First task, sort the mail: charity solicitations from World Wildlife Fund (please save the tigers), the Sierra Club (please conserve the land), and Doctors Without Borders (please heal the sick), an envelope with Important Tax Information Enclosed, subscription offers to decline for Archeology Today and the Columbia Journalism Review, my Amazon delivery of the I Ching as interpreted by Hua-Ching Ni, and most distressing, diaries to record one week of my TV viewing to participate in a Nielsen ratings survey. (Do they think I'm going to watch the Superbowl?)

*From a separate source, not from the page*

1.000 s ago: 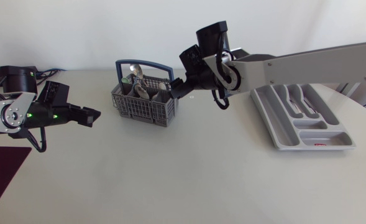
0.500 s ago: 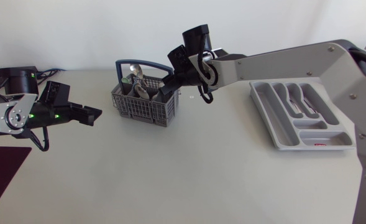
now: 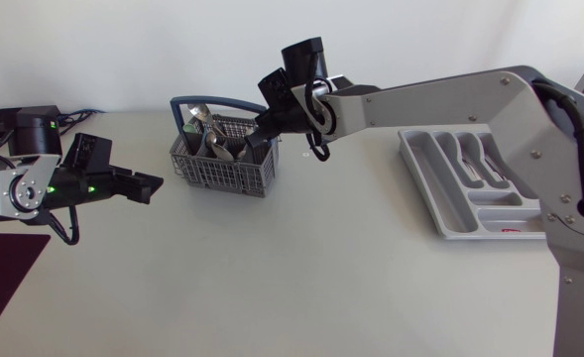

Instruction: Sort the cutlery from the basket into the organizer compartments.

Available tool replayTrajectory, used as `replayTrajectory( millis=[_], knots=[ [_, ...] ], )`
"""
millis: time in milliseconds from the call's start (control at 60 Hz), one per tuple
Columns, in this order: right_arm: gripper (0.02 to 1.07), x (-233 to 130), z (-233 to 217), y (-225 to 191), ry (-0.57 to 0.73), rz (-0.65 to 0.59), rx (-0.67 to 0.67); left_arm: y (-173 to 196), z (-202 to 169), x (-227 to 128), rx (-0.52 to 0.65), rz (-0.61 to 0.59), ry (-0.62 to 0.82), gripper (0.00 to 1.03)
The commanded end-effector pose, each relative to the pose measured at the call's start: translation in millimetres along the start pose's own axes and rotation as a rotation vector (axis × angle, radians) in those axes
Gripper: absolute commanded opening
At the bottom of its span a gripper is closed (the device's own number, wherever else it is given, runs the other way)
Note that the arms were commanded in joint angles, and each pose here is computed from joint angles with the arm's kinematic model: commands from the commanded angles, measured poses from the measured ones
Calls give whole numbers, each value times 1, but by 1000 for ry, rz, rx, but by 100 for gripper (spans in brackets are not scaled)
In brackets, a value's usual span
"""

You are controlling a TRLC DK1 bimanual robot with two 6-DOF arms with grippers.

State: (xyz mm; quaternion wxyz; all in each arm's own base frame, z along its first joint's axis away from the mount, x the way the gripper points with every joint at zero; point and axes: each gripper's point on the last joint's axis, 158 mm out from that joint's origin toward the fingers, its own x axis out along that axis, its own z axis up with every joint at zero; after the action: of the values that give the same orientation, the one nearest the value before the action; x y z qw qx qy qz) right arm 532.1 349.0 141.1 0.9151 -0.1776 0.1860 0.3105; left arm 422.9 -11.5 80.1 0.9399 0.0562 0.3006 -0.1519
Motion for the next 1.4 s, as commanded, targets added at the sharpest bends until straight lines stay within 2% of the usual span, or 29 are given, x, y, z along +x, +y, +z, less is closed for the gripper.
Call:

Apparently, buying a big new TV put us on a list somewhere: we want to know what THEY watch! Well, won't THEY be surprised? They sent three diaries, because I apparently revealed that there were three TVs in the household when I agreed to do this. (I'm happy to skew the study, and besides, they included a crisp new one dollar bill which makes a nice bookmark in the I Ching. Two more, and I can cast hexagrams with bills, not coins, some kind of inflation.) The former primary TV has since been recycled through the Salvation Army. I'm not sure the second one actually works, it's hidden in a little cabinet in the living room. No one watches TV in the living room (although sometimes I watch DVDs there on an old iMac G4, my obsolete but still somewhat useful manapua Mac, you know the one, it looks like a Luxor lamp crossed with a big cha siu bao, something that might have been a character in The Brave Little Toaster.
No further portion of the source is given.